What is required. In the data that follows, count each line with the string "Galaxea"; the reply is the number only.

==============================

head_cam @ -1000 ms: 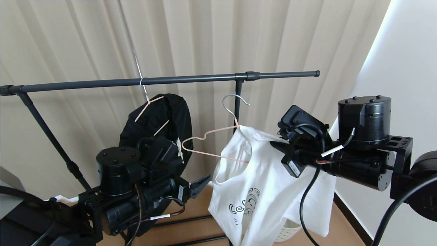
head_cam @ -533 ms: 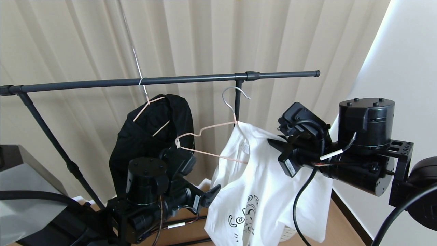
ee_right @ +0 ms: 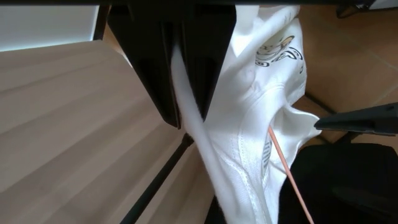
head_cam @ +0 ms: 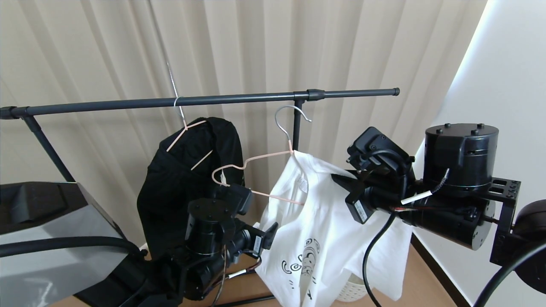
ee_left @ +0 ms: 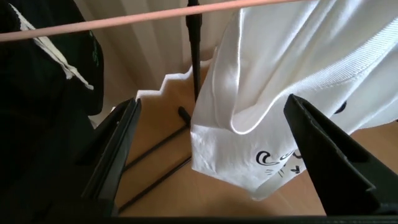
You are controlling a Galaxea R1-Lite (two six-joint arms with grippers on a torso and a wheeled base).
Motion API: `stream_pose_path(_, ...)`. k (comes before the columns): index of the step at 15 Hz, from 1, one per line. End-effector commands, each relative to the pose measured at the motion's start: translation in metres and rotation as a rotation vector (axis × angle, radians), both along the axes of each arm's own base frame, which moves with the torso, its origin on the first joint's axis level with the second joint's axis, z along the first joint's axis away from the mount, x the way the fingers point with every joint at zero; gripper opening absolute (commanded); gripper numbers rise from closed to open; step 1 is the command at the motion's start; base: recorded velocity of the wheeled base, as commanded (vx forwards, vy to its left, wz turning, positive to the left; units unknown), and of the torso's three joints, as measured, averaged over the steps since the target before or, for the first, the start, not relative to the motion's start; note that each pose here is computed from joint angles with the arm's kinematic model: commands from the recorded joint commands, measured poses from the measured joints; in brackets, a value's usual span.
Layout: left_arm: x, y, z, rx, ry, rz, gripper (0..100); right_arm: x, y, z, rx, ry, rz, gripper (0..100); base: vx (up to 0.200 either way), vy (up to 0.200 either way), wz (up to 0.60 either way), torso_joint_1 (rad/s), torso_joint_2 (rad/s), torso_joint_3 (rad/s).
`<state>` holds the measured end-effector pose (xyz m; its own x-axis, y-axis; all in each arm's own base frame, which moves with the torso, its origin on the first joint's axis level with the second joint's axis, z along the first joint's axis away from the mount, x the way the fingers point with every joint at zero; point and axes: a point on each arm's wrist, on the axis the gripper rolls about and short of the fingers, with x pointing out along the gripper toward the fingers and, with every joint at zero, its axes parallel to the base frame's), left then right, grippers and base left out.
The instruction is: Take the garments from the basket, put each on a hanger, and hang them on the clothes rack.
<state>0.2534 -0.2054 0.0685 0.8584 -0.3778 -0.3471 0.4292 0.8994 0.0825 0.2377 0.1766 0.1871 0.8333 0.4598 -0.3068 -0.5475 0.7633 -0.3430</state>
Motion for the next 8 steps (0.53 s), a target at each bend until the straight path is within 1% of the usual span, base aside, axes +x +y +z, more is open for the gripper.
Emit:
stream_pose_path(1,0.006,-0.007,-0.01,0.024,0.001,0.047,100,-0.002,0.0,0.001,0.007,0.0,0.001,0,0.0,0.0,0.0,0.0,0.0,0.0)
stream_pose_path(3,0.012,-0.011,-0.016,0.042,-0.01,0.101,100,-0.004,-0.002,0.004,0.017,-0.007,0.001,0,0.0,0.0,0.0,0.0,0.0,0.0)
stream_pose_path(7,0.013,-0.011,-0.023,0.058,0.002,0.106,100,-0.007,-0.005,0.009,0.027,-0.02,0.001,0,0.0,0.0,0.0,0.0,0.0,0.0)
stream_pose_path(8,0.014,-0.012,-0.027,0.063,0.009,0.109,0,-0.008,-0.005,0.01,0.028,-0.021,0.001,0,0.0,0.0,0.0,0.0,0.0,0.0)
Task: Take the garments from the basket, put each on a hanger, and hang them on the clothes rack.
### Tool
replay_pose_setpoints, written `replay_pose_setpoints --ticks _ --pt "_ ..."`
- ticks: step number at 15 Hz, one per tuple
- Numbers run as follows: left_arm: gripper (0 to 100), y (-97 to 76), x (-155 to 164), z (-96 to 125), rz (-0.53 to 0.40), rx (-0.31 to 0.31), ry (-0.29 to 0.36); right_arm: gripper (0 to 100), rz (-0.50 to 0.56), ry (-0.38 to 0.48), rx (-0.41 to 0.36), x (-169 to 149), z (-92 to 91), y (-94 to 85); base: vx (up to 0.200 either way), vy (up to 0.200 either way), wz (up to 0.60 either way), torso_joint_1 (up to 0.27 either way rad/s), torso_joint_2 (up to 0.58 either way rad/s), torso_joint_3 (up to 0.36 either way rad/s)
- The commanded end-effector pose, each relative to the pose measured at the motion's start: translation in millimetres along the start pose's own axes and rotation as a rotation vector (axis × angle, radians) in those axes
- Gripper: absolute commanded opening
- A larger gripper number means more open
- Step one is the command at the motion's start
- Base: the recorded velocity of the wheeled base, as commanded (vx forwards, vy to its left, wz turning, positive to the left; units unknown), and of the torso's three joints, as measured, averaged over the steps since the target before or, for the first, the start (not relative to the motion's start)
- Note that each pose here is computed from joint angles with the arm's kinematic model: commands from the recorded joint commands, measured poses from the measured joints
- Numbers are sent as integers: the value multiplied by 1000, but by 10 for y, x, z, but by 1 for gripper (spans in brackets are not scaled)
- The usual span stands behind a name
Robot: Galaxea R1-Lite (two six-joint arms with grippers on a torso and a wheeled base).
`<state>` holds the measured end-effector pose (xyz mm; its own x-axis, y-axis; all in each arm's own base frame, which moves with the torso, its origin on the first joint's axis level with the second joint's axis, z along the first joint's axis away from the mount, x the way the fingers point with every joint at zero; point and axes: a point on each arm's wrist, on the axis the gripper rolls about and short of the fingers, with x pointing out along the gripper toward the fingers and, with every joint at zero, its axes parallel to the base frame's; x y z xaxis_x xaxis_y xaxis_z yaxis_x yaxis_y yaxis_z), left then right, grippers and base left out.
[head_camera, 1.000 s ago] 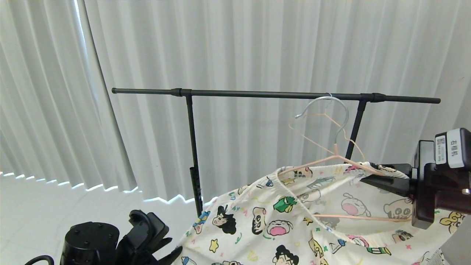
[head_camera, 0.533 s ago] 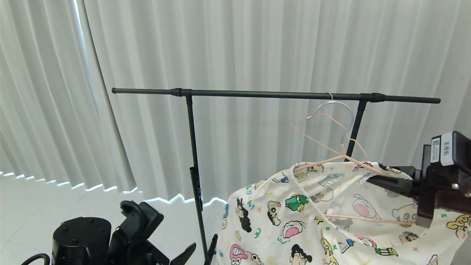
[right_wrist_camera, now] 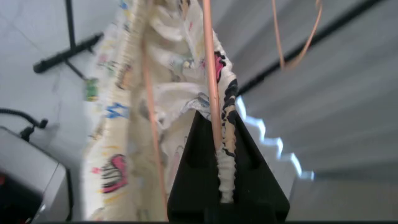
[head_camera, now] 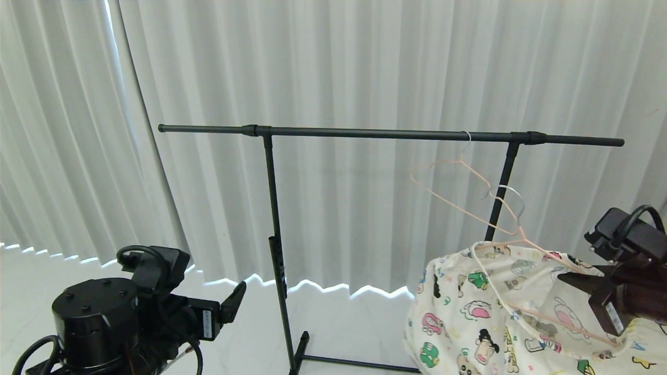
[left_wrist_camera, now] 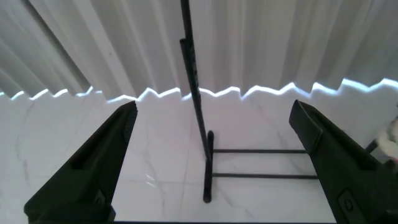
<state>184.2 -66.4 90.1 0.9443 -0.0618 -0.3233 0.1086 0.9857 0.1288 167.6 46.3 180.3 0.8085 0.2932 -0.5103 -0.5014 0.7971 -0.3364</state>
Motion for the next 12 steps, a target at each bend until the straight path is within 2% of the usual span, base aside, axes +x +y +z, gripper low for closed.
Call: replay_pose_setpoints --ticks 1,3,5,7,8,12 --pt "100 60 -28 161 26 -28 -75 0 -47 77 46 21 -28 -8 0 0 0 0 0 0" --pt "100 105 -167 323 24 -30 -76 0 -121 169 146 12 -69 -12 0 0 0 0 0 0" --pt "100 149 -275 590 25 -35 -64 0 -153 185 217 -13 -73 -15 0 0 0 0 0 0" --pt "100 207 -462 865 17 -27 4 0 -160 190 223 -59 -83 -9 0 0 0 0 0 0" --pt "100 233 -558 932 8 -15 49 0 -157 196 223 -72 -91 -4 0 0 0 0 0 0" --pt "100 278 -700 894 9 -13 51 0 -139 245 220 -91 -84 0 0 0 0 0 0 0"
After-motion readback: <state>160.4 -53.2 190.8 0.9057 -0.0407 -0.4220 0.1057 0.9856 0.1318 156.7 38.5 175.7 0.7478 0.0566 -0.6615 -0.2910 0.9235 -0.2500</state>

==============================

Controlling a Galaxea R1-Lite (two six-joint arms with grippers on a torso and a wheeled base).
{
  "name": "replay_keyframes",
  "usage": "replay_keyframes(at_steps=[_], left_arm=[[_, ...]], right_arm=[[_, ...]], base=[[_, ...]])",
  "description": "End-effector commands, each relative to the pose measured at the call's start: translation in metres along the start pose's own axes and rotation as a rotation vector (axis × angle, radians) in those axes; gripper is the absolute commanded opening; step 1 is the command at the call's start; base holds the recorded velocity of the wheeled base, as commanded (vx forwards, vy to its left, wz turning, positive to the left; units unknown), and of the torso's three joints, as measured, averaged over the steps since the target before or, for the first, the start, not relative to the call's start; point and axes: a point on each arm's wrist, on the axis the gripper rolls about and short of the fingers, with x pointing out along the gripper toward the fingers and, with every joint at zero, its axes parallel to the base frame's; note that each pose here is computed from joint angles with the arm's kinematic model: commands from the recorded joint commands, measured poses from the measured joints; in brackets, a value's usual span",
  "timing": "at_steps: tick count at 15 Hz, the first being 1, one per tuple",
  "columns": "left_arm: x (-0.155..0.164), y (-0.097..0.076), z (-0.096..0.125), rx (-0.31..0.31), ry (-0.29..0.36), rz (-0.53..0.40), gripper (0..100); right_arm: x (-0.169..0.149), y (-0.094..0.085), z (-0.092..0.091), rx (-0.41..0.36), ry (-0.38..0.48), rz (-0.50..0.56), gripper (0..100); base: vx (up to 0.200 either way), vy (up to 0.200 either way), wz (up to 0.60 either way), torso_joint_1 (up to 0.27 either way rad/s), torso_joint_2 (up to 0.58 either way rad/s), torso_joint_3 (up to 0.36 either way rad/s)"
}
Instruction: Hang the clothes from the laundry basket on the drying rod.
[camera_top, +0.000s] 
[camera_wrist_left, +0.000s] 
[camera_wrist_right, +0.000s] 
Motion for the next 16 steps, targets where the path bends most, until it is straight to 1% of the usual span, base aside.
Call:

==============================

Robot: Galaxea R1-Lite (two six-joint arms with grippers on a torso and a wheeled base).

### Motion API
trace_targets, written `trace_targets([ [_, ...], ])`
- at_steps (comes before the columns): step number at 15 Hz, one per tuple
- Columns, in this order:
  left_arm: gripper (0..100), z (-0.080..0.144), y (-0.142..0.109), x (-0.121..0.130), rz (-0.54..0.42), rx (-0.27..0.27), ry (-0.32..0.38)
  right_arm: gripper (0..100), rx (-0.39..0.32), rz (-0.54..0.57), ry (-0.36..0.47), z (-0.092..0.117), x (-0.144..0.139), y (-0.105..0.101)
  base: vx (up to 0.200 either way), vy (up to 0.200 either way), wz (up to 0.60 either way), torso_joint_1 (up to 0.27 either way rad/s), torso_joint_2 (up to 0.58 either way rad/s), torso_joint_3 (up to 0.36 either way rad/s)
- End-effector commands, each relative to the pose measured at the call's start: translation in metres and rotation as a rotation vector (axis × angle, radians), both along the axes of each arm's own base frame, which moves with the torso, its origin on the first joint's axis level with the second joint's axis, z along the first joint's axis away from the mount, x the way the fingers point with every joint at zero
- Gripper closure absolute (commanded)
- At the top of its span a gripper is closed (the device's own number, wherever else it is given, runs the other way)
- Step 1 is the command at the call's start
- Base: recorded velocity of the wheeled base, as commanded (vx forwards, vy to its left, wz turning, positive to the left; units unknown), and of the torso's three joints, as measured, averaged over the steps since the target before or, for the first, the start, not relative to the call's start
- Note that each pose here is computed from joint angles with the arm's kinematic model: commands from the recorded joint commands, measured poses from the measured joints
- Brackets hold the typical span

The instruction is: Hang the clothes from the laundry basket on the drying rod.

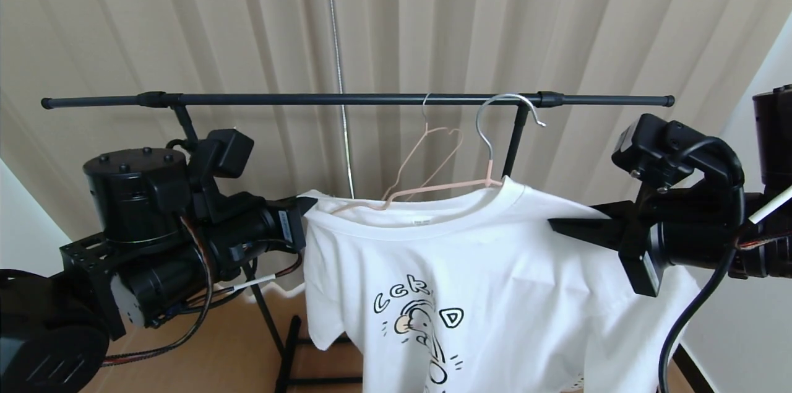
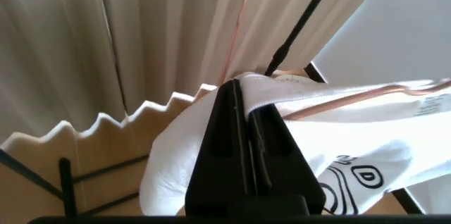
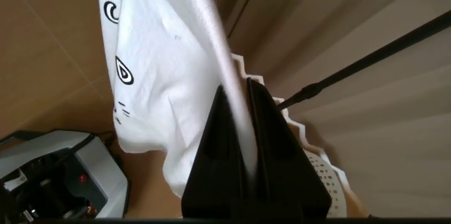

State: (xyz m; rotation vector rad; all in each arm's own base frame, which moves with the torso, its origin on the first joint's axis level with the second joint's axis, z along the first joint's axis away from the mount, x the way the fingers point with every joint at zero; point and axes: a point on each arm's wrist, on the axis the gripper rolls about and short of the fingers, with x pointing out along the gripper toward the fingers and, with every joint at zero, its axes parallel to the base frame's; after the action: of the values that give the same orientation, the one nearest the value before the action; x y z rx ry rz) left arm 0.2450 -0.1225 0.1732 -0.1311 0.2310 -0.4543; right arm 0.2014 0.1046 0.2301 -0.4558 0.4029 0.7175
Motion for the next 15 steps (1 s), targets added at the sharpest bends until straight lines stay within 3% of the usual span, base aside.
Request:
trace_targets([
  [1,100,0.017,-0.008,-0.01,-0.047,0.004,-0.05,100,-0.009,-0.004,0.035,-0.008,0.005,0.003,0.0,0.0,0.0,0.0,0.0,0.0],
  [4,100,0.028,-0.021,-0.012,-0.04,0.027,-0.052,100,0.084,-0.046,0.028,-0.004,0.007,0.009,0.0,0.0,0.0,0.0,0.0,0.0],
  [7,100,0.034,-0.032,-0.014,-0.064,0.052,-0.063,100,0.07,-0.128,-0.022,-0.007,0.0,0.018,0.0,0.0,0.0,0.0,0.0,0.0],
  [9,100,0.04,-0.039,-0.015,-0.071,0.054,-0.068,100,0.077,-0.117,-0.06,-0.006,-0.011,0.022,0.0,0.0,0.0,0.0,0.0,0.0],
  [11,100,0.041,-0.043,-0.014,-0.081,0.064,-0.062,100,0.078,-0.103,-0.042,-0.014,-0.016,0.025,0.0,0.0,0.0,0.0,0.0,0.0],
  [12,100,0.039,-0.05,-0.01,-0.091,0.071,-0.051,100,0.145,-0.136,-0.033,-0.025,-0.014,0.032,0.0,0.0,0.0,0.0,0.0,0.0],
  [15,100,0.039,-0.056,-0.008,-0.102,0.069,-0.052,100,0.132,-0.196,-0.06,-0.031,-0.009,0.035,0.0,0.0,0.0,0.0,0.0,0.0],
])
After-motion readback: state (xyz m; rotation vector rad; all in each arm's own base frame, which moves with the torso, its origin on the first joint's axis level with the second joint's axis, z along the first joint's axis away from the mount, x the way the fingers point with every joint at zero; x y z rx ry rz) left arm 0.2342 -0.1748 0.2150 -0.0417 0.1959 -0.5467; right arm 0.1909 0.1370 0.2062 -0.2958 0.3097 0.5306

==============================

Result of the task. 4